I don't think so. She looks to have a fair amount of bone and she doesn't look to be straining to carry your weight. How tall is she? She takes up your leg nicely (although she looks like she might be a bit on the tubby side?).


----------



## catsandhorses (Aug 6, 2011)

From a purely visual perspective (performance aside), I'd say yes. Your torso seems to tower over her and her legs look a bit short under you. 

But I would guess that performance is more important that visual perspective


----------



## redape49 (Jul 29, 2011)

She's on the higher end of 14 hands. I'm 5'6 180. I had my stirrups a little higher than I like. I don't consider her "tubby" she's very stalky and muscular. I just feel like she's way to small for me when I ride her I feel bad =(


----------



## catsandhorses (Aug 6, 2011)

Are there other horses available for you to ride of different heights and builds? I wonder if you might just "click" with another size if you try out a few.

Also, I'm no expert but you mentioned your stirrup length. Is the saddle too small overall?


----------



## redape49 (Jul 29, 2011)

I also ride a 16hh TB gelding. Yes the saddle is a bit snug lol I enjoy riding her tho :shock:


----------



## Fellpony (Sep 9, 2011)

I would say not to big at all, she looks well capable of carrying you.


----------



## natisha (Jan 11, 2011)

I think she's fine. A friend rode my 14.2 arab, she's 6'. She was hesitant at first but after a few minutes called my mare a, "Big little horse." My horse had no problem & she is not built like that mare you're riding.

A gentle hint: Lose the horizontal stripes, they don't flatter anyone over the age of 5.:wink:


----------



## ItzKayley (Jun 8, 2011)

A horse can carry 20% of their body weight, your fine.
_Posted via Mobile Device_


----------



## crimsonsky (Feb 18, 2011)

i don't think you're too big but i do think the saddle size/fit is making the overall picture look off.


----------



## Endiku (Dec 6, 2010)

I really don't see a problem with the stripes ^^ they look much better on OP that they would on me.
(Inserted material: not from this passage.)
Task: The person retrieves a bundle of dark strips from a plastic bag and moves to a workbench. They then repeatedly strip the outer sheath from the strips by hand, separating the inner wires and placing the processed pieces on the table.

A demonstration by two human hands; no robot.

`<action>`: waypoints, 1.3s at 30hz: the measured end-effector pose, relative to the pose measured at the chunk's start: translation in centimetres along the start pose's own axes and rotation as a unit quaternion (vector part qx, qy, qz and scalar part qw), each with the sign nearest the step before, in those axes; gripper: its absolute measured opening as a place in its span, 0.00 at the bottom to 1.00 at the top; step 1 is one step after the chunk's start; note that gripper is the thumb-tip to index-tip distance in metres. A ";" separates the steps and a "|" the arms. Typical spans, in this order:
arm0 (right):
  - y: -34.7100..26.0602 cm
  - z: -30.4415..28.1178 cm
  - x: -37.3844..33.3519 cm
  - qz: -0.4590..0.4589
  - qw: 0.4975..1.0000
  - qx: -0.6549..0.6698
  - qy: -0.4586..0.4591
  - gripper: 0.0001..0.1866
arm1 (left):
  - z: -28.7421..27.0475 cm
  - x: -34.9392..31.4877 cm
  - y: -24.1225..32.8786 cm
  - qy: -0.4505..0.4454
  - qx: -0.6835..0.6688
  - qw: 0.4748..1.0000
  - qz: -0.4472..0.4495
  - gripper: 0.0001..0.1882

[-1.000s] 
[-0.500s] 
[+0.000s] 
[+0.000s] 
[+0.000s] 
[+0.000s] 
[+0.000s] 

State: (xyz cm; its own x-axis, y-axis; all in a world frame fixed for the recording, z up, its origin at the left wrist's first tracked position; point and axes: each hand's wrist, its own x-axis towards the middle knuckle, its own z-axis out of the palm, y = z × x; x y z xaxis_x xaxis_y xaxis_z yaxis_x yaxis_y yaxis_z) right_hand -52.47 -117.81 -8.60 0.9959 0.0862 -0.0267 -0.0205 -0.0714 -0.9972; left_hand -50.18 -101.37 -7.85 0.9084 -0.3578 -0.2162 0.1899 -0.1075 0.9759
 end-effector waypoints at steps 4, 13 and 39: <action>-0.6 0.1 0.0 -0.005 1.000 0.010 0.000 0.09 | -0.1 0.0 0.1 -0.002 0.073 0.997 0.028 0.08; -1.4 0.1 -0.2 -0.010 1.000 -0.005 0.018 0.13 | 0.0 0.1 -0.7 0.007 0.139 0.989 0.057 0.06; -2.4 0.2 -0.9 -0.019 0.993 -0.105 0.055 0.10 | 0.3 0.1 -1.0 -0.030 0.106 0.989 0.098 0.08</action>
OP- I think that if you can get a better saddle for you (perhaps an inch or two larger?) that you two will look much better suited for you. If you can stretch your legs out more, your body will relax and make it a more enjoyable ride for both of you, and you will be much more comfortable! She looks very capable of carrying you, unless you're wanting to jump more than say...a 2'6" hunters course or something. She's quite the cutie!


----------



## AngieLee (Feb 20, 2011)

She doesn't seem to be having any trouble carrying you, so i wouldn't worry to much. unless your intending to start doing hard workouts, jumping courses etc she seems quite happy carrying you. iv ridden a 13.somethen hh heffy and she needed keel over under me **** didnt even faze her. id say if your happy on her, and she doesnt seem to be having any issues carrying you then go for it


----------



## redape49 (Jul 29, 2011)

LOL thanks for the feedback guys! I know I need a bigger saddle :lol: I kinda gained 60 lbs in a period of a few months :evil: saving up! As for the stripes lol I don't really care what I wear. I hate shopping with a passion, I grab and go!


----------



## kitten_Val (Apr 25, 2007)

Red, my qh is 14'3, I'm 5'9" (at the least). I don't feel I'm too big (and neither she does). As long as horse feels comfortable you are good.


----------



## ScharmLily (Nov 23, 2009)

redape49 said:


> As for the stripes lol I don't really care what I wear. I hate shopping with a passion, I grab and go!


Me too! I don't think I've been shopping for years because I hate it so much! In the morning I just throw on a pair of jeans and whichever shirt I see first and go. This bothers my mother so much that she will often pick things up for me when she shops...which is the reason why I own any pink clothes at all (I hate pink!).


----------



## redape49 (Jul 29, 2011)

Hahahaha! me too! My mom mails me clothes all the time!


----------



## mudpie (Jul 15, 2011)

I'd like to see some flowery breeches, rainbow helmet covers, and neon whips involved here! Some pizazz, some apparel that makes people stop and say, "What in God's name...?"! Let's see reflector strips braided into tails, glow in the dark nail polish on hooves, and glitter! Lots of glitter. 

And to answer your question, no, I don't think that you're too terribly big for her.


----------